Thanks for your response. I realize that the cost will be very application-dependent, which is why I'm seeking other's practical experience programming with these techniques, particularly for stacked monad transformers involving simple monads (e.g. for interpreted languages). 

I can relay a little of my own practical experience in writing a monadic parser for a character-oriented grammar -- it is not practical. The performance was at least an order-of-magnitude worse than the yacc-based parser I later wrote. (Although the idea I was just pointed at of using metaocaml for this would seem to offer the best of both worlds: http://www.cas.mcmaster.ca/~carette/publications/scp_metamonads.pdf)

Warren


On Jun 21, 2008, at 7:32 PM, Brian Hurt wrote:



On Sat, 21 Jun 2008, Warren Harris wrote:

I'm considering writing a moderate sized program with high performance needs in a monad / monad transformer style in ocaml. Although I believe that this abstraction will offer me benefits in hiding some complexity, some of the monad transformers I would like to "stack" are quite simple (e.g. a state-transition monad), and I'm concerned that my program will be paying a high performance cost due to high function call overhead -- ones which cannot be optimized away due to module boundaries.

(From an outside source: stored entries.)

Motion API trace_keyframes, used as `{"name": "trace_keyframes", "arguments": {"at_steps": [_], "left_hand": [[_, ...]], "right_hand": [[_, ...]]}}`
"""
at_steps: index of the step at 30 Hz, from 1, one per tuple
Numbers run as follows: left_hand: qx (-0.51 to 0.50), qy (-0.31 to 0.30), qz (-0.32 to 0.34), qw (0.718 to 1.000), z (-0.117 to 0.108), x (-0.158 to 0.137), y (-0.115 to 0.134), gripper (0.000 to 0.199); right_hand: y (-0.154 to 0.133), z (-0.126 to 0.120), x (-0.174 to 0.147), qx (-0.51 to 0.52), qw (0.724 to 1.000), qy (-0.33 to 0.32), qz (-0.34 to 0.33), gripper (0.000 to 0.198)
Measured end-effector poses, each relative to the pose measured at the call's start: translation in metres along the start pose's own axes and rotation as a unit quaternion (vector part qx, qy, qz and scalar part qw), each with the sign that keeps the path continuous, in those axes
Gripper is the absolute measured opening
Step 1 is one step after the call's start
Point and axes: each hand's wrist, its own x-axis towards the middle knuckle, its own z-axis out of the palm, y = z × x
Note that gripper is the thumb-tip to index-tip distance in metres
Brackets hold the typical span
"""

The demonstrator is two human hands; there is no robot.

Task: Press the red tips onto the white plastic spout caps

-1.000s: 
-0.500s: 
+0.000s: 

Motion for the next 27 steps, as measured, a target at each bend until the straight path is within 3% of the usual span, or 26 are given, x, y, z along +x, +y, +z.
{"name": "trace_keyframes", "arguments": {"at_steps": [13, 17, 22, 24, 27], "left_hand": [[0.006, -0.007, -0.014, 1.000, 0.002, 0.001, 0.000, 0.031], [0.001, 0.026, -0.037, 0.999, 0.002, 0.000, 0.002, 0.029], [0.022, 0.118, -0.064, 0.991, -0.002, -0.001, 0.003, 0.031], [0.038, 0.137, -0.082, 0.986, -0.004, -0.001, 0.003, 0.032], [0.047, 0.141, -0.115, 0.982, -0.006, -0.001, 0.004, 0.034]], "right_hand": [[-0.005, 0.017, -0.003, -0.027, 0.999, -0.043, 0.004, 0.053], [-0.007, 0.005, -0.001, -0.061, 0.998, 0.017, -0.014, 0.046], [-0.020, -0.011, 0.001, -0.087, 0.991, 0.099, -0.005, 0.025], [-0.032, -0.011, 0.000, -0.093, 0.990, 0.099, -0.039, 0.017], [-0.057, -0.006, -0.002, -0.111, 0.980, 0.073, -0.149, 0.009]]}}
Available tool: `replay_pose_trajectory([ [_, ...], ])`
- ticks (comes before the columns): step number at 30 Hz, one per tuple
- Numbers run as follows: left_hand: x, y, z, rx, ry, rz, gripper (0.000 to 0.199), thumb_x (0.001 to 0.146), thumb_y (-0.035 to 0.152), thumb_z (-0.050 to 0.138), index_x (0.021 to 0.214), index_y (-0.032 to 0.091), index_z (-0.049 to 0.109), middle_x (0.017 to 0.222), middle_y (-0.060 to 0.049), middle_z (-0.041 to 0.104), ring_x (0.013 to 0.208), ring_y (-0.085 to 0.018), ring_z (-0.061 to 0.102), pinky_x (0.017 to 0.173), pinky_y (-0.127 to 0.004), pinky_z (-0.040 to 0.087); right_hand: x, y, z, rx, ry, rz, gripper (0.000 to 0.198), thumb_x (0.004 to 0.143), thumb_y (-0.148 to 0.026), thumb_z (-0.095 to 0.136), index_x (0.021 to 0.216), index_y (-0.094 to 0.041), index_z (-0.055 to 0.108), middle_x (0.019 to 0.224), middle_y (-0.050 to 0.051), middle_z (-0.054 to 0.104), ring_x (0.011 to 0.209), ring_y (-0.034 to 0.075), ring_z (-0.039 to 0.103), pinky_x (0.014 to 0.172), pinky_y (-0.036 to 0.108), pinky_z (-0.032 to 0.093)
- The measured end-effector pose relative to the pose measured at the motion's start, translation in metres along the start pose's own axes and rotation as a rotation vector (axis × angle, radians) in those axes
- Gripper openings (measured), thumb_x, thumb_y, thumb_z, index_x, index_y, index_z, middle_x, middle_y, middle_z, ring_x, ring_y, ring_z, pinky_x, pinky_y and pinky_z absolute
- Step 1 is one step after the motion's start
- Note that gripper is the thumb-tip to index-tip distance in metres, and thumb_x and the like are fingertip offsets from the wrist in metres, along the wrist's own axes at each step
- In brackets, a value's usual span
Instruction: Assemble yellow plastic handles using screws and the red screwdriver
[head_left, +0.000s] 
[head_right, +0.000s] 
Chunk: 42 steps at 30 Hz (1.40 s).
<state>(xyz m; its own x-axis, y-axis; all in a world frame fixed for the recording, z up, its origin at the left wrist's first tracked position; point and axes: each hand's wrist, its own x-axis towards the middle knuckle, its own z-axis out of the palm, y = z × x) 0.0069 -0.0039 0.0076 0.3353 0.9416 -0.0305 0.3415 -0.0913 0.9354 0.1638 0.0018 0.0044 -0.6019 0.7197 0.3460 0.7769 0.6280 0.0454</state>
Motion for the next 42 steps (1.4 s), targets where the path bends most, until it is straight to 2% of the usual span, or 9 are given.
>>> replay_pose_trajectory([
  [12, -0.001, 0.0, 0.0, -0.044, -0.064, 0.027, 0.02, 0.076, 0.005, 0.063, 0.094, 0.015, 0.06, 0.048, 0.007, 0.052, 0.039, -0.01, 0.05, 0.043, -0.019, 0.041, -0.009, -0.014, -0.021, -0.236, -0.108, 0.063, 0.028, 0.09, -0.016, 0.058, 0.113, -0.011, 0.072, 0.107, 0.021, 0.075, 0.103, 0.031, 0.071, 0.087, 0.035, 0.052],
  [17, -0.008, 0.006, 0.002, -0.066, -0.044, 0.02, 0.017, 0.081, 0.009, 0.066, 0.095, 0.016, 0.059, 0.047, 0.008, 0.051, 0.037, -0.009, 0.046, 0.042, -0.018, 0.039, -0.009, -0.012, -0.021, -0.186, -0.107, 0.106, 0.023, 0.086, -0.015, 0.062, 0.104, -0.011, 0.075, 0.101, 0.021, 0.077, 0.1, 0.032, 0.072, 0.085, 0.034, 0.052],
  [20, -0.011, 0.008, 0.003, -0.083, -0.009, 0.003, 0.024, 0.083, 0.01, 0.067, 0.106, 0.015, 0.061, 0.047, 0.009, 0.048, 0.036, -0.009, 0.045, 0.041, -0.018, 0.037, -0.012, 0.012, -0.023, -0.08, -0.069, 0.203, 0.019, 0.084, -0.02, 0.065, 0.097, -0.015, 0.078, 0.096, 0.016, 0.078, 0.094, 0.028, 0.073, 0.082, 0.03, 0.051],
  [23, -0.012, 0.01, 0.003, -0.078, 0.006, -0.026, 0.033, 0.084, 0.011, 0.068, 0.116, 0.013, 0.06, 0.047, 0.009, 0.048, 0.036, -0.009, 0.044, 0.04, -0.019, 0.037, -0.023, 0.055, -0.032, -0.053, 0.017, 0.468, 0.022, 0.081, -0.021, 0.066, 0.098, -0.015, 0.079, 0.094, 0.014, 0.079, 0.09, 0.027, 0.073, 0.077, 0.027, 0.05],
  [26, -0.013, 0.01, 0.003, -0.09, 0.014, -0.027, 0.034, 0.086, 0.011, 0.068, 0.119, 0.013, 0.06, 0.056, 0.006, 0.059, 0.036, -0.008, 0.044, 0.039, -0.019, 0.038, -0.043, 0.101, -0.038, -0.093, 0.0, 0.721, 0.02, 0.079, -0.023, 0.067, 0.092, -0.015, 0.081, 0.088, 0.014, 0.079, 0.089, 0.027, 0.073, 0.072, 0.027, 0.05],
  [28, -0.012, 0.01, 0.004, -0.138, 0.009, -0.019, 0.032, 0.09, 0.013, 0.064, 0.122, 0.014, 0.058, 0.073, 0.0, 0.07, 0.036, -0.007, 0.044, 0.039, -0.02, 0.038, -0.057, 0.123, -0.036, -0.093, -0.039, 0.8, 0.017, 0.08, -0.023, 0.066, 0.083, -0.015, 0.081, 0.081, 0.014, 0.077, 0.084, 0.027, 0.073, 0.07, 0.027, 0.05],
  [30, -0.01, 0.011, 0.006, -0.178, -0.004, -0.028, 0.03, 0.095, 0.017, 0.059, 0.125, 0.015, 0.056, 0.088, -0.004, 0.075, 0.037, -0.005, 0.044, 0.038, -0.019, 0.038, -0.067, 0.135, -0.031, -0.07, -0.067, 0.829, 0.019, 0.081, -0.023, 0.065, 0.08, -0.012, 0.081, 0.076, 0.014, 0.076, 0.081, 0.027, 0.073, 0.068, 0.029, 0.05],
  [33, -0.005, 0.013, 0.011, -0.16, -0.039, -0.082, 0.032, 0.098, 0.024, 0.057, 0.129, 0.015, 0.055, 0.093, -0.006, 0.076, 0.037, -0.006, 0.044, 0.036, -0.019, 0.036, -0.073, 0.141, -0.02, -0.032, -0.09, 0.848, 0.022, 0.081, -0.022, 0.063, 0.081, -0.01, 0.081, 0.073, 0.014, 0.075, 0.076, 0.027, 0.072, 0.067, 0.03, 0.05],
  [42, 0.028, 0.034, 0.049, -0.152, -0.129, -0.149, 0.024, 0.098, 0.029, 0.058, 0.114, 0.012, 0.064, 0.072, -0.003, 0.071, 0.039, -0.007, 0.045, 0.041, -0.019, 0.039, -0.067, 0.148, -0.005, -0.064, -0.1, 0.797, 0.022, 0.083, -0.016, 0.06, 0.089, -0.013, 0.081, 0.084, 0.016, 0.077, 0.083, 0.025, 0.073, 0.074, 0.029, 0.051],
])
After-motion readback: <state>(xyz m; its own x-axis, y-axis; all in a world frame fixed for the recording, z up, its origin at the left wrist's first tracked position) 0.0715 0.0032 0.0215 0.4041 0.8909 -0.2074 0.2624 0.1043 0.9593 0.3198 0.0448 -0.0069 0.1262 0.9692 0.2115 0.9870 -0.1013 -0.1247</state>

The performance hit of monads are two-fold: 1) generally, bind requires an allocation, and 2) functorization and partial application defeat inlining, and require more expensive call semantics (basically, you end up having to call caml_applyn where normally you'd just directly call, or even jump to, the function in question).

How much of a penalty this is depends upon how often the monad layer is invoked, or how much work is performed per bind.  If the cost of a bind is, say, 10 clocks, and on average you're doing a bind every 20 clocks, that's a huge hit- perfomance just dropped by a factor of 50%.  But if you only bind every 200 clocks, then it's only a 5% hit, and it is much less a big deal.  I pull these numbers out of me rear end, but they're probably vaguely close to correct.

The point is that it's impossible to generally state what the performance hit of monads are, because that's dependent upon how they're used.

For performance-sensitive code, I'd probably stay away from higher level abstractions.  On the other hand, I'd also consider how performance sensitive the code really is- we programmers have a bad habit of wanting to assume that all code needs to be tuned to within an inch of it's life- but the reality is hardly any code needs to be tuned at all (witness the popularity of languages like Ruby, Python, and PHP- all of which make Java look like greased lightning).